■ REQUIRED ACTION ■
Find every line in the records below that holds the word "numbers" and copy it.

■ SUPPLIED RECORDS ■
──────
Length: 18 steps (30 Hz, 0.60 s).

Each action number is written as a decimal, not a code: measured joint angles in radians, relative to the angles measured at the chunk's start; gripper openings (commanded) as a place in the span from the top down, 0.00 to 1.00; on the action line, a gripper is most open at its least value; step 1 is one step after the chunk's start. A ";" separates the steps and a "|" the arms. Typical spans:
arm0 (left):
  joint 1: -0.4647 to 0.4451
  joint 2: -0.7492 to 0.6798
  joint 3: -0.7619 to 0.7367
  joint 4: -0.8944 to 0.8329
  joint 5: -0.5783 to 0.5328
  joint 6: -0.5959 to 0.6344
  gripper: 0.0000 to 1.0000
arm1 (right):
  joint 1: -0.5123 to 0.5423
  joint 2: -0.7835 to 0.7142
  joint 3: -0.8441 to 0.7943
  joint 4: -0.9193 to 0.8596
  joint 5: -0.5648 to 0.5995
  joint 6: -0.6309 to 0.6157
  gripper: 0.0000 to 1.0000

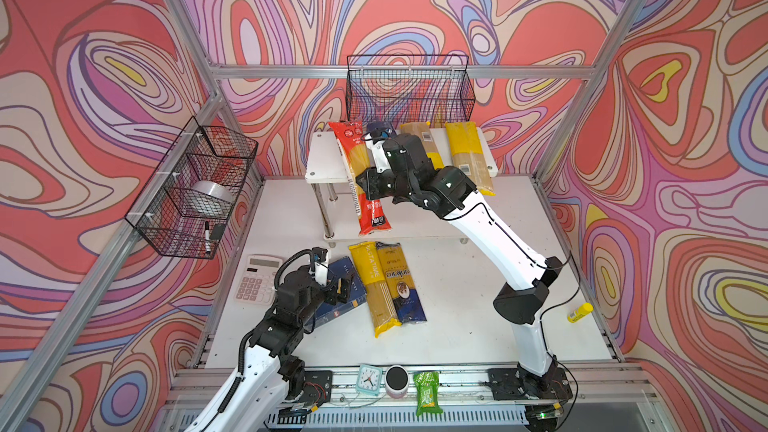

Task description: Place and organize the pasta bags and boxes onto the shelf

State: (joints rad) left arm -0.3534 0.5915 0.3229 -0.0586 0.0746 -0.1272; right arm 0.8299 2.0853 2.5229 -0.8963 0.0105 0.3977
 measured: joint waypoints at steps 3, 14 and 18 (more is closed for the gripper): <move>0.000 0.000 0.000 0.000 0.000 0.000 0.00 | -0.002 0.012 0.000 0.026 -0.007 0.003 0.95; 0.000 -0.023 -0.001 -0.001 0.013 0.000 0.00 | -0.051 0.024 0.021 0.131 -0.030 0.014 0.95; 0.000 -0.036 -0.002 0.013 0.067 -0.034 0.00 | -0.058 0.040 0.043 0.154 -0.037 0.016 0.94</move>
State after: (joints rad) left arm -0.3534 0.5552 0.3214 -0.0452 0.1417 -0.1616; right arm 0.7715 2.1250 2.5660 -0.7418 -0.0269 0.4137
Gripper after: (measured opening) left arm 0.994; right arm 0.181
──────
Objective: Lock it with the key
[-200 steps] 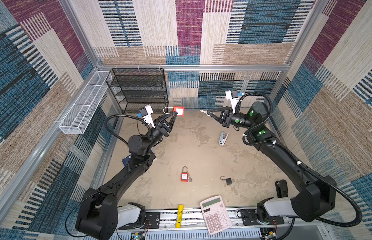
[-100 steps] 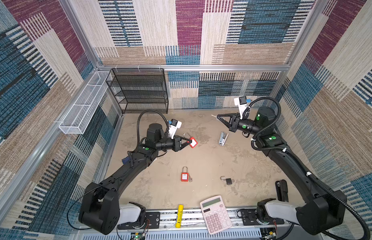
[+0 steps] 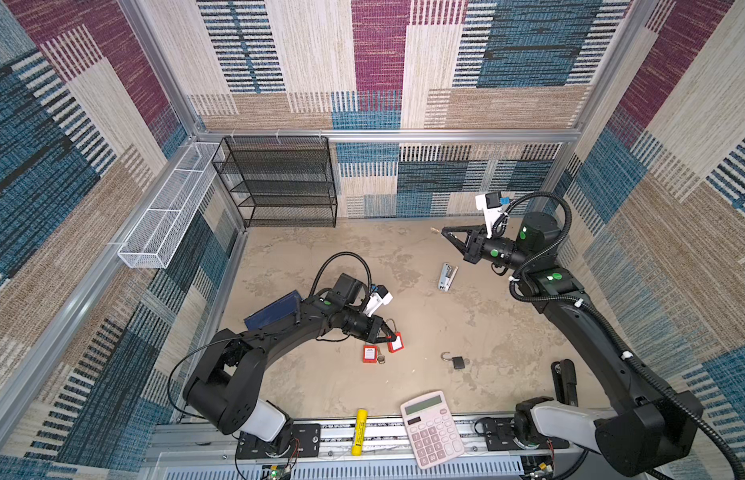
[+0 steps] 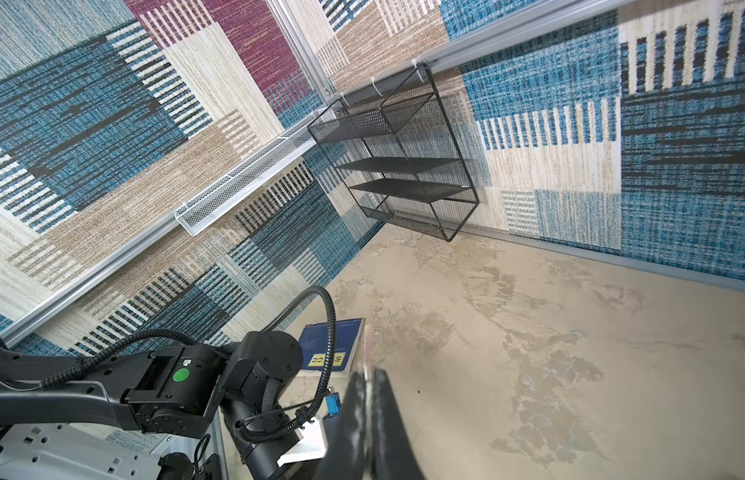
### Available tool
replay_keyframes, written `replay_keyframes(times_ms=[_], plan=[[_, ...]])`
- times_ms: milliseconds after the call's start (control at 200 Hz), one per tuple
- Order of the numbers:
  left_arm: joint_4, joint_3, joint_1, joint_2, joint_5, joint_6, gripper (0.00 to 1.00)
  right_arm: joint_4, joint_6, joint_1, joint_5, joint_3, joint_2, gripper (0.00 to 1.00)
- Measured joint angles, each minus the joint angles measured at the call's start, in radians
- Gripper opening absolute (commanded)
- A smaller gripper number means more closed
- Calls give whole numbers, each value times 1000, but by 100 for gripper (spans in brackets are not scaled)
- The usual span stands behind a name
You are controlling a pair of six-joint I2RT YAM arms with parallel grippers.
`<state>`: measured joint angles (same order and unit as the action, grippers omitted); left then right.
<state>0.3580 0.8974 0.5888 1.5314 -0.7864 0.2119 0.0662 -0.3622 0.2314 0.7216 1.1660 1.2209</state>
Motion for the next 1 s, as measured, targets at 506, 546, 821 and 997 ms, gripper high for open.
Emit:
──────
■ ANSWER TO THIS EXERCISE ■
- Order of the numbers:
- Calls give whole numbers, each value times 1000, but by 100 for gripper (spans in brackets are not scaled)

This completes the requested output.